ETHNOPHARMACOLOGICAL RELEVANCE: The Quyushengxin formula (QYSXF), a clinically validated traditional Chinese medicine (TCM) formula, has been demonstrated to be safe and effective for the treatment of ulcerative colitis (UC), but its mechanism of action in UC treatment is still unclear.
AIMS OF THE STUDY: The aim of this study was to investigate the effects of QYSXF on gut microbiota modulation in DSS-induced colitis mice and to explore its role in regulating intestinal barrier function and inflammation.

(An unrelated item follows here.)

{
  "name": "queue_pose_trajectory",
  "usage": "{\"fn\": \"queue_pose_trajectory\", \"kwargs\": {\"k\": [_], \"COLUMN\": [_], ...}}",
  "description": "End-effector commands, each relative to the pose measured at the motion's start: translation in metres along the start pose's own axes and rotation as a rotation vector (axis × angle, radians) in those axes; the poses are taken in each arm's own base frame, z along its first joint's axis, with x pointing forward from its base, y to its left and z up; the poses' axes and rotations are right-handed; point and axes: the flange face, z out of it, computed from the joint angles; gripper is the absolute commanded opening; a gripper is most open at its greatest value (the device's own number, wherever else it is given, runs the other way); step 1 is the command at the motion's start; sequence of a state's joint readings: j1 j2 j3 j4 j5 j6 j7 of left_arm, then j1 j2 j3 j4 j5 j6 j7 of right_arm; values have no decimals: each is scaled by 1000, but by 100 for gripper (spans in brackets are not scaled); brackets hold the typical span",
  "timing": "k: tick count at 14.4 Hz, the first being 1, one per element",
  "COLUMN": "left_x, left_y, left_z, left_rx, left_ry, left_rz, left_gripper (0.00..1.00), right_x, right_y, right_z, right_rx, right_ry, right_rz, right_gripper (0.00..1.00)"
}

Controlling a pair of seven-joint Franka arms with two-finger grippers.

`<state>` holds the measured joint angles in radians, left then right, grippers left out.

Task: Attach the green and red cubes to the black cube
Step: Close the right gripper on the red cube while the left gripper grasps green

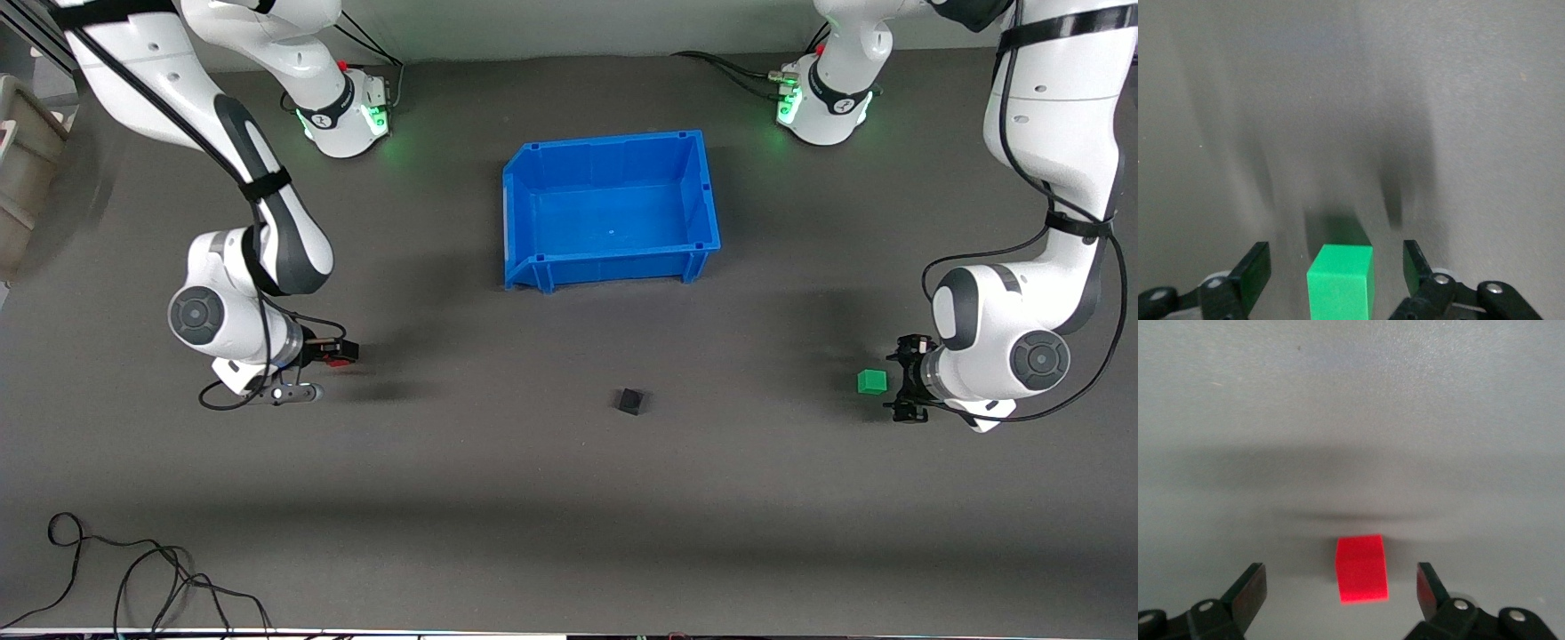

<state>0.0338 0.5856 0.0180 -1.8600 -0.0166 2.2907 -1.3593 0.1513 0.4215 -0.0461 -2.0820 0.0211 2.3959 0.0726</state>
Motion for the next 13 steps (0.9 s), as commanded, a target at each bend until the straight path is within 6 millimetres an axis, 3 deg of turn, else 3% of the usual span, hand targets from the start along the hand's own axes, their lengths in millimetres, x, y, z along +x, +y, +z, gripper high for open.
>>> {"fn": "queue_pose_trajectory", "kwargs": {"k": [1,3,5,8,9,10,13], "left_x": [-5,-4,-10,-11,-13,-15,-24], "left_y": [-5,-4,-3,-4,-4,-5,2], "left_z": [12,11,9,5,5,6,-8], "left_rx": [-12,-14,-11,-8,-5,2,-20], "left_ry": [-4,-7,-8,-9,-12,-16,-21], "left_rz": [-28,-16,-3,-16,-16,-13,0], "left_gripper": [77,66,63,33,26,3,0], "right_x": [-9,-14,-16,-20,-20,-20,-20], "right_y": [3,4,5,5,5,5,6], "right_z": [25,37,40,43,43,43,43], "right_rx": [5,5,4,4,4,4,4], "right_ry": [38,49,46,39,39,39,39], "right_rz": [2,2,4,4,3,3,6], "right_gripper": [100,100,100,99,91,82,56]}}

MATERIALS AND METHODS: First, the chemical constituents of QYSXF and mouse plasma were identified using high-performance liquid chromatography coupled with mass spectrometry. An active UC mouse model was established by treating the mice with 3 % DSS. The efficacy of QYSXF was evaluated by colonoscopy, body weight, disease activity index (DAI), colon length and histological examinations. Faecal microbiota transplantation (FMT) was performed by transferring the faecal from QYSXF-treated donor mice to DSS-induced UC recipient mice. Intestinal barrier integrity and inflammation were assessed through immunofluorescence, ELISA, and western blotting. Additionally, 16S rDNA sequencing was used to elucidate the composition of the QYSXF-regulated microbiota.
RESULTS: QYSXF effectively ameliorated local ulcer surface, reduced weight loss, decreased the DAI, restored colon length, and improved histopathological scores in UC model mice. QYSXF restored the integrity of the mechanical barrier by increasing the expression of tight junction proteins and restored the integrity of the chemical barrier through increased secretion of Mucin 2 (MUC2). FMT with faecal from QYSXF-treated mice ameliorated inflammation and restored both the mechanical barrier and the chemical barrier. Moreover, both QYSXF and FMT reduced the release of proinflammatory cytokines by inhibiting the NF-κB signalling pathway and increasing the release of anti-inflammatory cytokines. 16S rDNA sequencing demonstrated that QYSXF modulated the composition of the gut microbiota by increasing the abundance of beneficial bacterial, specifically Dubosiella and Ligilactobacillus, while concurrently reducing the prevalence of the pathogenic Escherichia-Shigella.
CONCLUSIONS: The mechanism underlying the efficacy of QYSXF involves restoring the composition of the gut microbiota to improve intestinal barrier, reducing the release of proinflammatory cytokines, and ultimately alleviating UC. This research not only confirms the therapeutic potential of QYSXF in UC treatment but also, more importantly, highlights the critical role of gut microbiota regulation in restoring barrier dysfunction and mitigating inflammatory responses involved in the pathogenesis of UC.